Monday, September 4, 2017

September 4th, 2017

Checking over my journal from yesterday, I realize I was so excited about the museum's announcement that I forgot to mention anything else.

Firstly, Sam got back to me about visiting Candace on Thursday, he said that'd be great. We chatted a bit and it sounds like I can spend some time over there. He has a delivery to make before noon and can pick me up along the way. He'll drop me off at Candace's place. Then around five he'll bring dinner, after which he'll bring me home. I figure I can help out with some chores around the house since Candace's ankle is still in a cast. It sounds like it'll be like that for a month and a half. He said she's been pretty lethargic since she got home. Sam thinks showing me around the house is the most activity she'd done all week beyond the physical therapy they want her doing. So I'm going to see if I can't get her to walk to the park with me.

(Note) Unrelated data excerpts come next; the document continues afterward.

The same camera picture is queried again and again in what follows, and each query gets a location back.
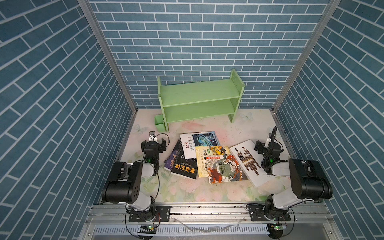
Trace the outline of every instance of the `yellow book cover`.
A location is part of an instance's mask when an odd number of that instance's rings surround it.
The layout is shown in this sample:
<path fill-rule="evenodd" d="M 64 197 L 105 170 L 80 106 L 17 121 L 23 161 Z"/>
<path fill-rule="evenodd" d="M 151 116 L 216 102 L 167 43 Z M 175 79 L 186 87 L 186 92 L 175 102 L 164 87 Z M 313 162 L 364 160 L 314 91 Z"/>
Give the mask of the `yellow book cover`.
<path fill-rule="evenodd" d="M 213 168 L 214 163 L 230 154 L 228 146 L 202 146 L 195 150 L 199 177 L 208 177 L 208 168 Z"/>

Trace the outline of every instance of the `illustrated book cover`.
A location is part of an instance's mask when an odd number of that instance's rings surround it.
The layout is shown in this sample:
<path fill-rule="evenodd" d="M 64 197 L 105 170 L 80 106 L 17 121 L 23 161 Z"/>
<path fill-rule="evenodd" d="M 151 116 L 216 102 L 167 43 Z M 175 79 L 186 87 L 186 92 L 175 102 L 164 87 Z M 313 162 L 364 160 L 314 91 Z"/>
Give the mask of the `illustrated book cover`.
<path fill-rule="evenodd" d="M 256 188 L 274 178 L 274 176 L 268 175 L 261 167 L 263 155 L 258 154 L 254 148 L 255 144 L 250 139 L 231 147 L 230 151 L 241 166 L 243 173 Z"/>
<path fill-rule="evenodd" d="M 209 177 L 209 183 L 246 180 L 228 146 L 196 147 L 196 158 L 199 177 Z"/>
<path fill-rule="evenodd" d="M 219 146 L 220 143 L 214 131 L 180 134 L 186 159 L 196 158 L 195 148 L 199 146 Z"/>
<path fill-rule="evenodd" d="M 182 149 L 182 146 L 181 146 L 181 140 L 179 139 L 177 141 L 175 147 L 173 148 L 172 153 L 169 155 L 169 157 L 165 161 L 164 168 L 166 170 L 168 170 L 168 171 L 172 170 L 173 164 L 177 158 L 177 155 L 178 155 L 180 149 Z"/>
<path fill-rule="evenodd" d="M 183 148 L 181 147 L 175 163 L 173 164 L 171 174 L 179 175 L 181 177 L 187 177 L 190 179 L 196 179 L 197 176 L 197 162 L 196 157 L 185 159 Z"/>
<path fill-rule="evenodd" d="M 208 167 L 207 172 L 209 184 L 248 179 L 233 155 L 223 155 L 223 158 Z"/>

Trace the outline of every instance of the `green bookshelf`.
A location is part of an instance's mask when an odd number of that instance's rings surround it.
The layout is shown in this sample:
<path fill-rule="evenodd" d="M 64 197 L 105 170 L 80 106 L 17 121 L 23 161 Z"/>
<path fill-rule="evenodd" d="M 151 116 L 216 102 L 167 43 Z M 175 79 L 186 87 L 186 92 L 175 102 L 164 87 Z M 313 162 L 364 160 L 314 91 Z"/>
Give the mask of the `green bookshelf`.
<path fill-rule="evenodd" d="M 161 85 L 157 77 L 157 91 L 164 125 L 192 119 L 228 115 L 234 121 L 244 91 L 244 82 L 232 69 L 229 79 Z"/>

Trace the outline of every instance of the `book stack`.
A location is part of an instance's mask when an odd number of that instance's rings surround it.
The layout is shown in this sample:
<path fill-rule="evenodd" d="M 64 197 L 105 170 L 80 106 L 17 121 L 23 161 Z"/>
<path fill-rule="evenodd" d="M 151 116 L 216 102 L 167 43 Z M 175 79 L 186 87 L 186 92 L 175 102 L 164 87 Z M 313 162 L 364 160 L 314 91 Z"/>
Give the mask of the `book stack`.
<path fill-rule="evenodd" d="M 220 145 L 214 131 L 181 134 L 164 168 L 181 177 L 207 177 L 210 184 L 247 179 L 238 160 L 228 146 Z"/>

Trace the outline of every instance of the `metal mounting plate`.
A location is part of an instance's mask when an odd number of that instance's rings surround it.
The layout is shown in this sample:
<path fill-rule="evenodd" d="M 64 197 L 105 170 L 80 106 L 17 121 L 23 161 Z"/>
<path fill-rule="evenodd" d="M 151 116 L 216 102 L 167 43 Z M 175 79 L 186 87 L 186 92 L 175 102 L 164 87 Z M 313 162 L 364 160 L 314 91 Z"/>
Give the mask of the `metal mounting plate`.
<path fill-rule="evenodd" d="M 255 224 L 252 222 L 249 211 L 245 206 L 253 202 L 204 202 L 204 203 L 170 203 L 161 202 L 159 205 L 169 205 L 170 221 L 165 223 L 172 227 L 180 226 L 181 221 L 188 226 L 191 224 L 238 224 L 240 221 L 243 226 Z M 332 215 L 329 213 L 325 203 L 310 203 L 299 204 L 293 208 L 296 214 L 295 223 L 334 223 Z M 79 236 L 80 240 L 91 240 L 95 226 L 109 225 L 110 227 L 122 227 L 125 229 L 124 223 L 125 205 L 122 204 L 107 204 L 92 205 L 92 208 L 85 221 L 84 228 Z M 126 222 L 128 228 L 137 227 L 135 222 Z M 257 224 L 271 224 L 271 221 L 260 221 Z"/>
<path fill-rule="evenodd" d="M 270 221 L 265 216 L 263 212 L 263 207 L 257 206 L 257 205 L 250 205 L 249 209 L 250 209 L 249 215 L 251 217 L 251 221 L 253 222 Z M 291 220 L 291 217 L 288 213 L 284 214 L 282 217 L 279 218 L 279 221 L 290 221 L 290 220 Z"/>
<path fill-rule="evenodd" d="M 156 222 L 159 221 L 157 218 L 160 214 L 160 222 L 169 222 L 170 215 L 170 206 L 156 206 Z M 135 212 L 132 212 L 129 215 L 129 222 L 145 222 L 142 218 L 140 218 Z"/>

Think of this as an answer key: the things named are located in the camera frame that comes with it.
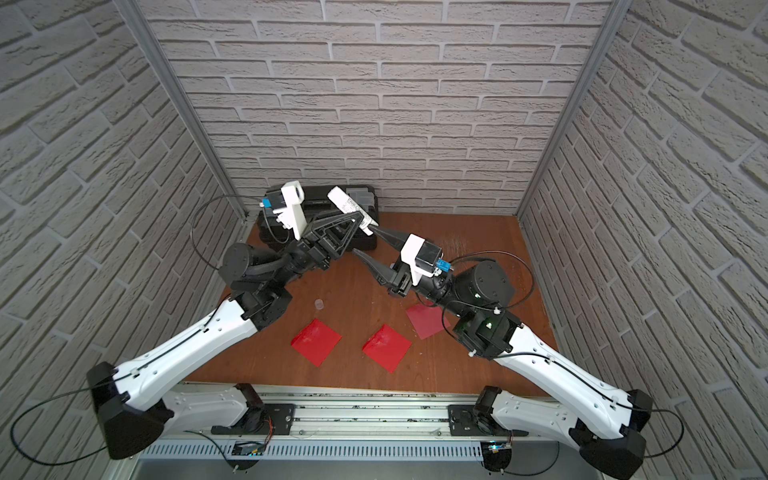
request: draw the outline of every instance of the black toolbox
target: black toolbox
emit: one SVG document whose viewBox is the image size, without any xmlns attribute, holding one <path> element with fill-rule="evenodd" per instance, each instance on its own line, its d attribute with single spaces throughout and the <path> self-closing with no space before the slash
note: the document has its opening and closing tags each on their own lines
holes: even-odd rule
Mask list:
<svg viewBox="0 0 768 480">
<path fill-rule="evenodd" d="M 336 208 L 328 198 L 328 192 L 330 192 L 336 185 L 318 185 L 315 187 L 302 187 L 304 190 L 304 201 L 301 203 L 301 208 L 304 211 L 304 217 L 309 224 L 312 218 L 317 214 L 332 214 L 331 212 L 340 214 L 341 211 Z M 279 190 L 282 185 L 277 187 L 271 187 L 267 189 L 267 192 L 273 192 Z M 359 204 L 362 209 L 366 211 L 376 222 L 379 221 L 379 198 L 376 196 L 376 192 L 373 187 L 369 185 L 339 185 L 339 188 L 344 190 L 345 193 L 350 194 L 349 190 L 367 190 L 373 196 L 372 204 Z M 264 223 L 264 212 L 266 211 L 266 221 L 274 232 L 274 237 L 270 233 L 269 229 Z M 256 219 L 256 225 L 259 227 L 259 238 L 261 241 L 267 244 L 269 248 L 280 252 L 293 238 L 293 230 L 286 230 L 283 225 L 277 221 L 277 215 L 272 212 L 271 208 L 261 209 L 259 216 Z M 376 235 L 366 235 L 365 232 L 358 229 L 355 232 L 352 241 L 349 242 L 349 246 L 346 251 L 356 248 L 359 250 L 373 250 L 376 248 Z"/>
</svg>

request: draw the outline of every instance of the red square sheet
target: red square sheet
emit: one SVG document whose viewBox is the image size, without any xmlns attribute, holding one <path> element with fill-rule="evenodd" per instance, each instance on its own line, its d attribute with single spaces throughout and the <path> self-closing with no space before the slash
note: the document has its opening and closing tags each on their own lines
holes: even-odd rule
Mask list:
<svg viewBox="0 0 768 480">
<path fill-rule="evenodd" d="M 325 323 L 314 319 L 291 340 L 290 345 L 314 366 L 320 366 L 339 340 L 341 335 Z"/>
<path fill-rule="evenodd" d="M 411 308 L 406 310 L 408 318 L 411 319 L 413 328 L 416 329 L 416 333 L 419 334 L 419 338 L 424 340 L 437 332 L 442 331 L 442 309 L 434 306 L 429 308 L 423 306 L 421 303 L 417 303 Z M 449 320 L 445 319 L 446 326 L 450 326 Z"/>
<path fill-rule="evenodd" d="M 411 348 L 410 341 L 389 325 L 384 325 L 362 346 L 362 351 L 384 367 L 387 372 L 392 373 L 409 348 Z"/>
</svg>

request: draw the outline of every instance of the black bracket
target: black bracket
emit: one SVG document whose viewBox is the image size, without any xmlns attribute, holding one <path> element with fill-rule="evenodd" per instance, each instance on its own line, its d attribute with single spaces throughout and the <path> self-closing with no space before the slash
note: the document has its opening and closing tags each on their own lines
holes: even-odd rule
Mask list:
<svg viewBox="0 0 768 480">
<path fill-rule="evenodd" d="M 411 290 L 411 267 L 400 258 L 395 262 L 394 269 L 390 268 L 369 254 L 354 248 L 352 252 L 368 267 L 376 282 L 385 286 L 392 296 L 406 296 Z"/>
<path fill-rule="evenodd" d="M 363 215 L 360 212 L 314 220 L 306 228 L 303 240 L 312 246 L 307 253 L 317 266 L 328 270 L 331 260 L 338 260 L 352 241 Z"/>
<path fill-rule="evenodd" d="M 502 428 L 490 416 L 475 410 L 474 405 L 449 405 L 448 421 L 451 437 L 516 437 L 528 436 L 523 430 Z"/>
<path fill-rule="evenodd" d="M 272 435 L 289 435 L 290 427 L 293 425 L 293 411 L 295 409 L 296 406 L 292 403 L 265 403 L 260 410 L 254 411 L 252 414 L 262 416 L 264 420 L 256 428 L 248 426 L 252 425 L 247 419 L 251 413 L 249 411 L 235 425 L 231 427 L 217 425 L 210 429 L 210 433 L 211 435 L 266 435 L 270 432 L 270 424 L 266 421 L 266 418 L 269 417 L 274 428 Z"/>
</svg>

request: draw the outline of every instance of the wooden floor
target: wooden floor
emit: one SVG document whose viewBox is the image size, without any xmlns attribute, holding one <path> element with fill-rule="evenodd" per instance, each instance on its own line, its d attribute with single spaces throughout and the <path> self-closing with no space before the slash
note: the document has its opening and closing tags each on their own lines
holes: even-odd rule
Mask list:
<svg viewBox="0 0 768 480">
<path fill-rule="evenodd" d="M 382 227 L 430 239 L 442 247 L 447 260 L 479 250 L 506 250 L 530 264 L 514 217 L 382 213 L 380 223 Z M 249 243 L 260 243 L 257 229 L 251 233 Z M 398 255 L 381 240 L 378 248 L 368 253 L 386 264 Z M 515 300 L 522 298 L 530 276 L 513 259 L 498 257 L 517 289 Z M 420 340 L 406 315 L 406 309 L 417 303 L 414 294 L 402 299 L 388 295 L 351 253 L 325 272 L 309 272 L 289 284 L 288 290 L 293 301 L 282 318 L 222 352 L 188 380 L 450 393 L 480 393 L 484 386 L 493 385 L 515 395 L 545 395 L 527 379 L 496 362 L 470 358 L 466 349 L 445 333 Z M 316 299 L 325 303 L 322 310 L 315 310 Z M 556 347 L 538 289 L 513 313 Z M 314 318 L 342 335 L 319 368 L 290 346 L 291 339 Z M 363 344 L 384 323 L 413 342 L 391 374 L 362 353 Z"/>
</svg>

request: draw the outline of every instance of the white brick wallpaper
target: white brick wallpaper
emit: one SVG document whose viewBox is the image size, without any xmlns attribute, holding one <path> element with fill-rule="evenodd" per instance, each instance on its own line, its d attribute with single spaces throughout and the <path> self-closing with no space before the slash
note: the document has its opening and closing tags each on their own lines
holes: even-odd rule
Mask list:
<svg viewBox="0 0 768 480">
<path fill-rule="evenodd" d="M 509 215 L 608 2 L 141 5 L 241 193 L 365 183 L 382 210 Z"/>
<path fill-rule="evenodd" d="M 635 0 L 522 218 L 558 345 L 685 419 L 648 478 L 768 472 L 766 15 Z"/>
<path fill-rule="evenodd" d="M 214 272 L 187 218 L 219 188 L 111 2 L 0 4 L 0 478 L 100 478 L 104 452 L 33 465 L 10 422 L 197 319 Z M 196 229 L 204 253 L 235 226 L 213 204 Z M 49 462 L 103 445 L 83 394 L 18 432 Z"/>
</svg>

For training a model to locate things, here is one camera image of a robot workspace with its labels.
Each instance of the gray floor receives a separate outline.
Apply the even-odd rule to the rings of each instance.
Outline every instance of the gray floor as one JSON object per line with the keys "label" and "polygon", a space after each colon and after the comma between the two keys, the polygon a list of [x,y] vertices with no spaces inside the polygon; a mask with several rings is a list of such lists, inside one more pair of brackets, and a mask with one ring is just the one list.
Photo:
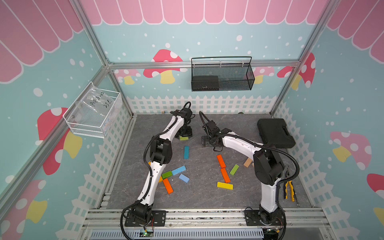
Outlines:
{"label": "gray floor", "polygon": [[[236,134],[255,142],[261,142],[257,121],[260,118],[270,118],[269,114],[208,114],[219,128],[229,128]],[[108,209],[122,209],[133,203],[140,194],[148,174],[142,156],[151,137],[161,131],[169,123],[171,116],[167,115],[138,115],[123,158]],[[185,165],[183,174],[190,178],[185,183],[178,178],[179,174],[169,178],[174,190],[168,194],[164,184],[157,186],[154,208],[230,208],[230,207],[258,207],[261,201],[261,185],[255,176],[252,165],[243,166],[247,157],[229,148],[222,152],[214,152],[212,147],[202,147],[201,136],[205,135],[202,122],[197,115],[190,124],[193,137],[187,141],[172,141],[173,157],[167,164],[165,171],[174,170]],[[189,146],[189,159],[184,159],[184,146]],[[229,173],[235,164],[240,167],[234,176],[229,175],[233,190],[220,189],[217,182],[223,182],[217,155],[221,154],[227,165]],[[290,166],[291,174],[294,166],[291,161],[281,155],[284,163]],[[303,186],[298,178],[293,181],[300,207],[310,207]],[[282,207],[297,207],[296,202],[291,202],[290,195],[283,200],[280,192]]]}

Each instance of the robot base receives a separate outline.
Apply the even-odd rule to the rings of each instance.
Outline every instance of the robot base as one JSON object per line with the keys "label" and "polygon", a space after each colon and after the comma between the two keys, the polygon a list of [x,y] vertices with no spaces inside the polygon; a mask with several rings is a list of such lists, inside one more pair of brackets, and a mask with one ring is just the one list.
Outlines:
{"label": "robot base", "polygon": [[[153,216],[153,226],[154,227],[164,227],[167,211],[152,211]],[[126,227],[142,227],[135,217],[128,212],[127,219],[125,220],[124,226]]]}
{"label": "robot base", "polygon": [[259,206],[259,210],[245,210],[244,214],[247,226],[279,226],[282,224],[284,218],[283,211],[279,208],[277,208],[274,212],[269,213],[261,206]]}

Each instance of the orange block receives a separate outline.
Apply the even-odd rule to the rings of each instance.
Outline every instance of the orange block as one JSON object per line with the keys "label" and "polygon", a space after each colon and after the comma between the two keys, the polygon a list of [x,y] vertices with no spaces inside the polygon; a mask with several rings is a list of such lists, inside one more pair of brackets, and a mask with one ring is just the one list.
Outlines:
{"label": "orange block", "polygon": [[229,179],[228,173],[227,173],[225,168],[221,169],[221,174],[223,175],[225,183],[231,182],[231,180]]}
{"label": "orange block", "polygon": [[168,181],[168,178],[164,179],[164,180],[163,180],[163,183],[164,183],[164,186],[165,186],[166,189],[167,189],[168,194],[173,193],[173,189],[172,189],[172,187],[170,186],[170,183],[169,183],[169,181]]}
{"label": "orange block", "polygon": [[221,155],[217,155],[217,160],[218,162],[220,163],[220,167],[221,168],[225,168],[225,163],[224,163],[224,160],[223,160],[223,157]]}

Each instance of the black wire basket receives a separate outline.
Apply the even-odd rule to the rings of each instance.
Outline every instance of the black wire basket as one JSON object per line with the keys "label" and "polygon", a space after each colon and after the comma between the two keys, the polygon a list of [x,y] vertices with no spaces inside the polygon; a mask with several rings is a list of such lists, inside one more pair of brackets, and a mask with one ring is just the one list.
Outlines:
{"label": "black wire basket", "polygon": [[255,81],[252,57],[192,58],[192,91],[251,90]]}

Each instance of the white wire basket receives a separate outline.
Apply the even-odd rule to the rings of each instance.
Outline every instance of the white wire basket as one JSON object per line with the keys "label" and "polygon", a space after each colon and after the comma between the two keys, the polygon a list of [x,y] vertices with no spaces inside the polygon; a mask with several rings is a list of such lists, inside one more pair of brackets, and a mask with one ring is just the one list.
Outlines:
{"label": "white wire basket", "polygon": [[115,91],[100,89],[102,93],[114,99],[108,113],[103,115],[85,103],[88,92],[92,88],[95,89],[96,87],[90,82],[80,94],[82,96],[80,100],[72,103],[63,114],[63,118],[73,134],[105,138],[122,106],[121,94]]}

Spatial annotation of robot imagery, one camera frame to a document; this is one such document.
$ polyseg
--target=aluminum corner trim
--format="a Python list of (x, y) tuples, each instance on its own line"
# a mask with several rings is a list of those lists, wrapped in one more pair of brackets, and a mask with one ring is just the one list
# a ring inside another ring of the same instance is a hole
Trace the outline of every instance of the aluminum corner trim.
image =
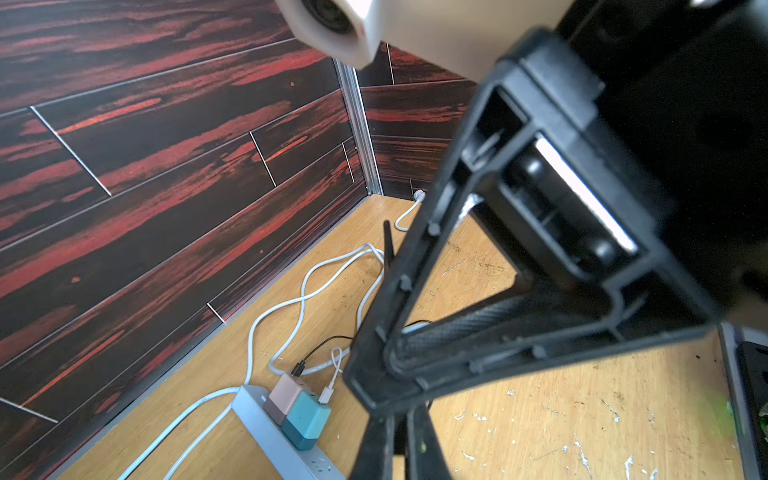
[(352, 136), (357, 144), (357, 154), (360, 157), (362, 174), (366, 178), (368, 194), (383, 195), (384, 189), (382, 189), (382, 182), (379, 178), (379, 169), (376, 167), (376, 157), (373, 154), (373, 143), (371, 142), (371, 133), (368, 130), (366, 110), (362, 105), (357, 73), (354, 68), (335, 58), (333, 64), (339, 75), (339, 85), (344, 97), (346, 113), (349, 116), (349, 124), (352, 126)]

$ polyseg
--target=charging cable
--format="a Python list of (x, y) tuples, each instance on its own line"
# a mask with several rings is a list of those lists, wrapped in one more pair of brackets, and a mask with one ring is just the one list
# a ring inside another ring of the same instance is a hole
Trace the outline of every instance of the charging cable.
[[(177, 426), (178, 426), (178, 425), (181, 423), (181, 421), (182, 421), (182, 420), (184, 420), (185, 418), (187, 418), (187, 417), (189, 416), (189, 414), (190, 414), (190, 413), (192, 413), (192, 411), (194, 411), (194, 410), (195, 410), (197, 407), (199, 407), (199, 406), (203, 405), (203, 404), (204, 404), (205, 402), (207, 402), (208, 400), (211, 400), (211, 399), (215, 399), (216, 397), (219, 397), (219, 396), (222, 396), (222, 395), (227, 395), (227, 394), (230, 394), (230, 393), (237, 393), (237, 390), (239, 390), (239, 389), (240, 389), (240, 387), (230, 387), (230, 388), (228, 388), (228, 389), (221, 389), (221, 390), (217, 390), (216, 392), (213, 392), (213, 393), (209, 393), (208, 395), (204, 396), (202, 399), (200, 399), (200, 400), (197, 400), (195, 403), (193, 403), (192, 405), (190, 405), (190, 406), (189, 406), (189, 407), (188, 407), (186, 410), (184, 410), (184, 411), (181, 413), (181, 415), (179, 415), (178, 417), (176, 417), (176, 419), (175, 419), (173, 422), (171, 422), (171, 424), (170, 424), (170, 425), (169, 425), (169, 426), (168, 426), (168, 427), (167, 427), (165, 430), (163, 430), (163, 432), (162, 432), (162, 433), (161, 433), (161, 434), (160, 434), (160, 435), (159, 435), (159, 436), (158, 436), (158, 437), (157, 437), (157, 438), (154, 440), (154, 442), (152, 442), (152, 443), (151, 443), (151, 444), (150, 444), (150, 445), (147, 447), (147, 449), (146, 449), (146, 450), (144, 450), (144, 451), (141, 453), (141, 455), (139, 455), (139, 457), (138, 457), (138, 458), (136, 458), (136, 460), (134, 460), (134, 462), (133, 462), (133, 463), (131, 463), (131, 466), (129, 466), (128, 468), (126, 468), (126, 469), (125, 469), (125, 472), (123, 472), (123, 475), (120, 475), (120, 476), (118, 477), (118, 480), (125, 480), (126, 478), (128, 478), (128, 476), (129, 476), (131, 473), (133, 473), (133, 472), (134, 472), (134, 470), (135, 470), (136, 468), (138, 468), (138, 466), (139, 466), (139, 465), (141, 465), (141, 463), (142, 463), (144, 460), (146, 460), (146, 459), (147, 459), (147, 457), (149, 456), (149, 454), (151, 454), (151, 453), (152, 453), (152, 452), (153, 452), (153, 451), (154, 451), (154, 450), (157, 448), (157, 446), (160, 444), (160, 442), (162, 442), (163, 440), (165, 440), (165, 437), (167, 437), (167, 436), (168, 436), (168, 434), (170, 434), (170, 433), (171, 433), (171, 432), (172, 432), (172, 431), (173, 431), (173, 430), (174, 430), (174, 429), (175, 429), (175, 428), (176, 428), (176, 427), (177, 427)], [(179, 458), (179, 460), (177, 460), (177, 463), (178, 463), (179, 465), (181, 465), (181, 461), (183, 461), (183, 460), (184, 460), (184, 459), (187, 457), (187, 455), (188, 455), (188, 452), (185, 452), (185, 453), (184, 453), (184, 455), (182, 455), (182, 456)]]
[(416, 208), (416, 205), (418, 205), (421, 202), (423, 202), (424, 198), (426, 196), (427, 196), (427, 194), (424, 193), (424, 190), (417, 190), (417, 191), (413, 192), (413, 200), (416, 200), (416, 203), (411, 205), (411, 207), (408, 210), (406, 210), (406, 212), (403, 215), (400, 215), (398, 217), (398, 219), (395, 220), (395, 228), (397, 230), (400, 230), (401, 232), (407, 232), (408, 231), (408, 228), (400, 226), (400, 220), (402, 220), (403, 218), (407, 217), (408, 214), (413, 212), (413, 209)]
[[(334, 353), (339, 350), (339, 359), (336, 359), (336, 356)], [(323, 394), (320, 396), (320, 398), (317, 400), (319, 403), (328, 403), (328, 401), (331, 400), (331, 395), (333, 395), (333, 384), (336, 383), (336, 376), (338, 376), (340, 373), (343, 372), (341, 370), (341, 358), (342, 358), (342, 350), (340, 346), (337, 346), (333, 350), (331, 350), (331, 362), (333, 363), (333, 367), (336, 369), (336, 371), (333, 373), (333, 378), (331, 378), (331, 383), (328, 384), (326, 388), (323, 389)]]

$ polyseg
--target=black plastic frame
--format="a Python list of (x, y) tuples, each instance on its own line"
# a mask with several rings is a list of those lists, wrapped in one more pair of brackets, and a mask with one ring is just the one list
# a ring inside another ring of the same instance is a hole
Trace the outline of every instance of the black plastic frame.
[[(544, 30), (478, 86), (344, 370), (371, 422), (396, 424), (430, 399), (485, 382), (693, 339), (720, 319), (658, 238), (671, 202), (600, 120), (602, 88)], [(402, 333), (476, 196), (472, 215), (517, 270), (515, 285)], [(391, 465), (394, 440), (367, 432), (351, 478), (386, 478), (376, 465)], [(427, 451), (439, 452), (436, 441)]]

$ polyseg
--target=teal charger
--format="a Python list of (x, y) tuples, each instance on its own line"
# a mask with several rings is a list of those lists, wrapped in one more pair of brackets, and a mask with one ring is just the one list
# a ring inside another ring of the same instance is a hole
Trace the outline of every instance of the teal charger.
[(331, 408), (317, 401), (317, 395), (301, 392), (283, 423), (283, 433), (298, 450), (311, 449), (326, 426)]

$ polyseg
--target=white power strip
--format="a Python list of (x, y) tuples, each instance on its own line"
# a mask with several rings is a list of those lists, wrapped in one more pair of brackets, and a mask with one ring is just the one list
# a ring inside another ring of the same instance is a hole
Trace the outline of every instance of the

Secondly, during yesterday's meeting in which they announced Nephmesu was joining us, they also announced both my recovery and Hal's. I was embarrassed at the time, which is probably why I didn't think to mention it last night, just wanted to forget. But it was good to see Hal back. He looked a thousand times better than when I'd seen him in the hospital. Today he made sure to catch up with me at lunch. He was passing through on some chore and said hi, but it gave him a chance to ask if this was a normal lunch time for me and if he could join me next time. I said sure, so maybe we'll see.

The other thing is that my bruising has finally reduced to the point that I can hide it with some makeup. No more questions from the guests, thankfully. Mom says it should go away completely in the next few days. Can't wait!

As for today, only one thing of note. I did have a dizzy spell around 3pm. Fortunately there weren't any guests in line, but as it was coming on I had flashes of my last dizzy spell. John was the manager on duty, and I called out to him in case anything went wrong. He took his sweet ass time getting to me, but it turned out this time wasn't bad. Of course John treated me like I was just trying to get attention or something. Accused me of being overly dramatic, and simultaneously of having nothing wrong with me at all.

I just don't get that guy, he was at the meeting when my hospital stay was discussed. He's worked with me for months now and he knows I have a tumor and get these dizzy spells. He was there when I lost my balance and was caught by the guest. He knows, and yet he treats me as if I'm just acting or something. I still think that first time I'd had a dizzy spell he thought I was just trying to, I don't know, cozy up to him or something. Be a frail little girl so he could be the strong man to come rescue me. When he finally figured out that my dizzy spells had nothing to do with him, he started treating my dizziness with apathy and scorn. It's not like it happens all the time, thankfully. Nor is it like I call on him all the time. But as the manager on duty, he needs to be aware in case something happens. And like I said, this time I was just scared after what'd happened two weeks ago.

Shit, that was two weeks ago, to the day. I better make note of that. It may not be anything, but just in case there's a pattern. Never has been before, but I still feel like something has changed.

Anyway, I didn't lose my balance and my head wasn't trying to hatch any eggs, so hopefully things are back to normal. Still wish I knew why the last one was so bad.